#### Assignment:
Your answer should be one number: the count of lines in the data below that include "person".

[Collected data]

#####

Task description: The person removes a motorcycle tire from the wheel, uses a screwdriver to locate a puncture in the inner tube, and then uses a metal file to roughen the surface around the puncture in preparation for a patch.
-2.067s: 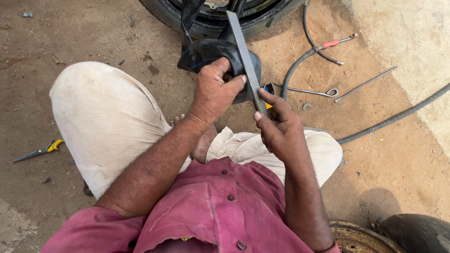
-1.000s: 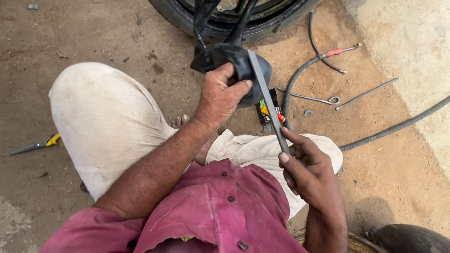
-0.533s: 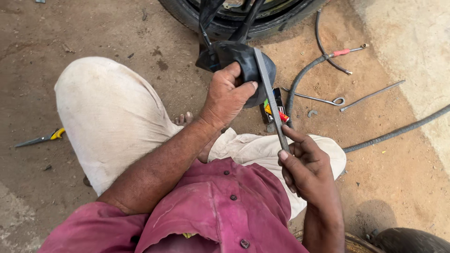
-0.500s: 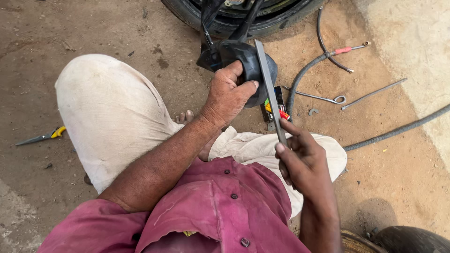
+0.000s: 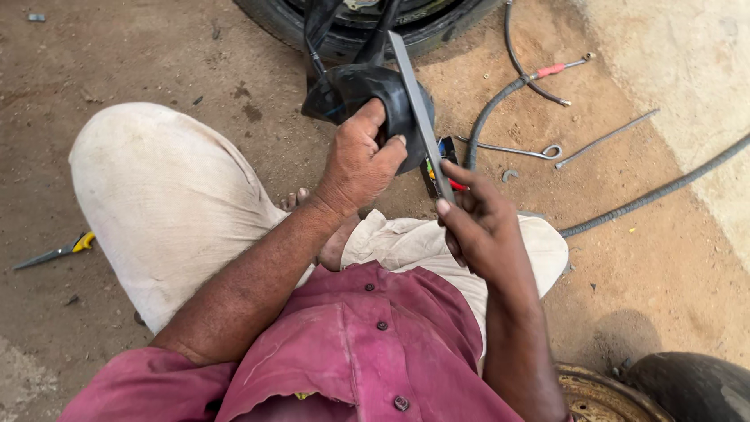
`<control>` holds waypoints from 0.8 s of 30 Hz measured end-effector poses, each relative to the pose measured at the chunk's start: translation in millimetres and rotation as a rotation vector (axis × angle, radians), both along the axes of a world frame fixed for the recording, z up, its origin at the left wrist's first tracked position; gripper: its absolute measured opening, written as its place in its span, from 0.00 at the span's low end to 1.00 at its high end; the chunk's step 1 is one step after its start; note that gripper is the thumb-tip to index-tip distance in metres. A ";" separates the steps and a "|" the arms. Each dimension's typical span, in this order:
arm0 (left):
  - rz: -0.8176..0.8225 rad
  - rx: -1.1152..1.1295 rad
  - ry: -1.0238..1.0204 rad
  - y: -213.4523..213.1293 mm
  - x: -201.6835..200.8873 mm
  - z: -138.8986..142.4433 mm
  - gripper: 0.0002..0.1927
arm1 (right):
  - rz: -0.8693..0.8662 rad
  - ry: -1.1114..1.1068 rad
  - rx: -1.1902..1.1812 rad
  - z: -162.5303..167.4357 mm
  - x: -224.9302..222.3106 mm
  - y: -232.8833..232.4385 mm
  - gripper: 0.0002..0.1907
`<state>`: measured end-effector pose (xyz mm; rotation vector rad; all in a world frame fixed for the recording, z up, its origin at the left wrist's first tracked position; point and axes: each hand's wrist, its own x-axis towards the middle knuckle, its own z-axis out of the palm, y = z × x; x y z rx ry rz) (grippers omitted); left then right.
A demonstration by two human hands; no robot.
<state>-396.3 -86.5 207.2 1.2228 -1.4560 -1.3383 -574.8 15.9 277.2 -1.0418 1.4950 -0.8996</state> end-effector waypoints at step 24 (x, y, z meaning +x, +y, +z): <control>-0.049 -0.230 -0.143 10.5 4.5 -5.4 0.08 | 0.065 0.019 0.076 -10.3 -41.6 43.0 0.28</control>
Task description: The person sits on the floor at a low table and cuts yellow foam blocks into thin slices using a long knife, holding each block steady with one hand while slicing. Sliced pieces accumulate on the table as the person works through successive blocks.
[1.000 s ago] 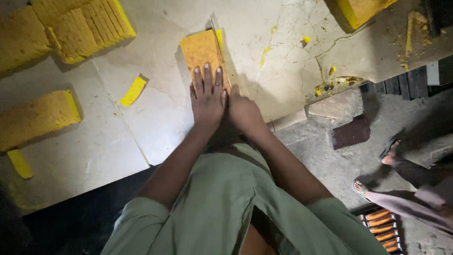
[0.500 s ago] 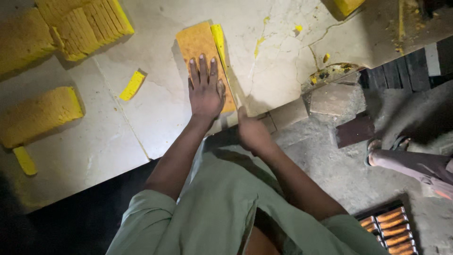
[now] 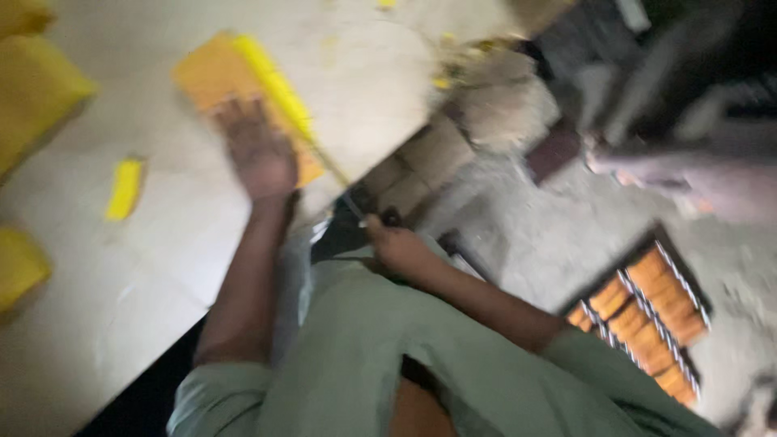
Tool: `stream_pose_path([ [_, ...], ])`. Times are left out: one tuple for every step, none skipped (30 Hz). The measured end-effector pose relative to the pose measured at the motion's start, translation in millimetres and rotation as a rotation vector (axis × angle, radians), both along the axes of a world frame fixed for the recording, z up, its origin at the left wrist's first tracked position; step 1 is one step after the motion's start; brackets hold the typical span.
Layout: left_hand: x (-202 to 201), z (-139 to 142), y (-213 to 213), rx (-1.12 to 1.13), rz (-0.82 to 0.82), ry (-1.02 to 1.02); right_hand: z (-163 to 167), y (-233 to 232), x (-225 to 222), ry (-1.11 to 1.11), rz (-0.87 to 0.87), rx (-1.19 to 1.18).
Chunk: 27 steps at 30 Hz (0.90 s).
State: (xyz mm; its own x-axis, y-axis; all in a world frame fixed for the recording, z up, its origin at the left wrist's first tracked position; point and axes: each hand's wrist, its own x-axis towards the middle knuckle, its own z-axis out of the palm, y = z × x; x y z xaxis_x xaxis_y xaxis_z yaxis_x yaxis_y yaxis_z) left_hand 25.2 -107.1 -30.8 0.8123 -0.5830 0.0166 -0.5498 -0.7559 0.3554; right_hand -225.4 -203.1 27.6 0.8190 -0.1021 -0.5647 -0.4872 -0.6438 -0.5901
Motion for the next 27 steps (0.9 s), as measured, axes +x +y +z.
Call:
stream_pose_path([
  [1, 0, -1, -0.028, -0.034, -0.058, 0, -2, 2, -0.102, 0.024, -0.015],
  [-1, -1, -2, -0.059, -0.074, -0.112, -5, -4, 11, 0.216, -0.367, 0.278],
  [-4, -3, -1, -0.023, -0.061, -0.102, -10, -7, 23, 0.024, -0.181, 0.093],
  [-10, -1, -1, 0.014, -0.041, -0.100, -16, -10, 37, -0.219, -0.019, -0.139],
  [-15, 0, 0, 0.044, -0.049, 0.008, -21, -15, 46, -0.198, -0.050, -0.129],
  [-22, 5, 7, 0.093, -0.051, 0.115, -26, -18, 52, -0.179, -0.074, -0.104],
  [-33, 8, 13, 0.069, -0.169, 0.095, -24, -23, 54, -0.169, -0.118, -0.065],
  [-43, 9, 19, 0.033, -0.279, 0.067, -26, -27, 52, -0.167, -0.152, -0.036],
  [-51, 9, 23, -0.004, -0.381, 0.039, -30, -31, 45, -0.166, -0.178, -0.008],
  [-55, 8, 30, 0.077, -0.442, 0.005, -35, -35, 34, -0.332, -0.215, -0.028],
  [-57, 5, 36, 0.161, -0.491, -0.032, -36, -39, 20, -0.500, -0.238, -0.044],
  [-54, 1, 43, 0.246, -0.522, -0.073, -36, -43, 7, -0.677, -0.240, -0.055],
  [-45, -6, 44, 0.090, -0.512, -0.261, -35, -48, -5, -0.140, -0.357, 0.070],
  [-30, -12, 48, -0.041, -0.490, -0.450, -33, -50, -19, -0.303, -0.322, -0.079],
  [-13, -17, 54, -0.150, -0.421, -0.349, -32, -55, -27, -0.311, -0.392, 0.110],
  [4, -22, 59, -0.250, -0.327, -0.261, -29, -55, -36, 0.103, -0.346, -0.108],
  [20, -25, 64, -0.213, -0.258, -0.353, -26, -58, -39, -0.056, -0.302, -0.116],
  [37, -26, 67, -0.249, -0.176, -0.351, -23, -57, -42, -0.262, -0.199, -0.161],
  [53, -24, 71, -0.299, -0.107, -0.352, -21, -59, -38, -0.321, -0.100, -0.293],
  [67, -18, 79, -0.293, -0.062, -0.245, -19, -60, -32, -0.720, 0.028, -0.398],
  [81, -12, 82, -0.299, -0.032, -0.128, -18, -65, -19, -0.630, 0.119, -0.383],
  [96, -5, 82, -0.343, 0.019, -0.119, -18, -71, -5, -0.527, 0.204, -0.370],
  [112, 1, 78, -0.390, 0.061, -0.105, -20, -80, 17, -0.560, 0.242, -0.378],
  [129, 7, 75, -0.438, 0.095, -0.085, -23, -93, 44, -0.587, 0.272, -0.387],
  [145, 13, 73, -0.442, 0.111, -0.074, -26, -109, 73, -0.610, 0.295, -0.399],
  [160, 19, 68, -0.455, 0.121, -0.070, -30, -128, 107, -0.699, 0.317, -0.453],
  [177, 23, 59, -0.473, 0.129, -0.068, -33, -149, 144, -0.790, 0.342, -0.515],
])
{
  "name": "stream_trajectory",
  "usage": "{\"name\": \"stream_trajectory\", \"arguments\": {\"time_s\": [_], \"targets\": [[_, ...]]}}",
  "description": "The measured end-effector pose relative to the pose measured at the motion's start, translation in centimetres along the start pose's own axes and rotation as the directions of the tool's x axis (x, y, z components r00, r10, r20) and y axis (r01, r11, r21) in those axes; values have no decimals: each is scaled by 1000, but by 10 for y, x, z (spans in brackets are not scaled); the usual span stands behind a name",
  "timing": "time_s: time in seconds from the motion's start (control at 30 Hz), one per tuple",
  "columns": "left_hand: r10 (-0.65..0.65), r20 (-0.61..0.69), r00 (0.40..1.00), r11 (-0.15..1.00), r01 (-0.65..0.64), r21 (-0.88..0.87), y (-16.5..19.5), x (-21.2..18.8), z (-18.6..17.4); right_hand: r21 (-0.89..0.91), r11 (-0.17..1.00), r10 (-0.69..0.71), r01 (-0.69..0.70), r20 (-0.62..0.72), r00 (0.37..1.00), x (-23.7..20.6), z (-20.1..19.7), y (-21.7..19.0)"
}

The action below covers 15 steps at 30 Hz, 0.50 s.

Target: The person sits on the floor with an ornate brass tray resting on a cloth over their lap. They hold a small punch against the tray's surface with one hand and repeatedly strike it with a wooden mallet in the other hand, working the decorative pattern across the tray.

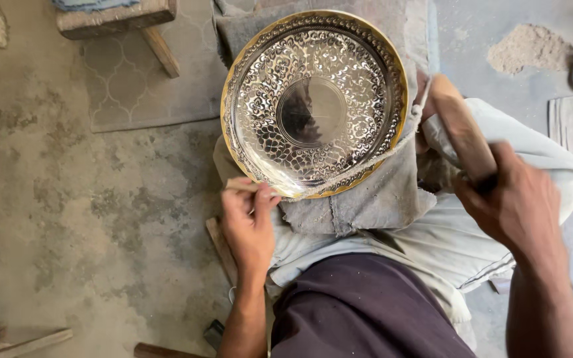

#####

#### Result of this exercise:
3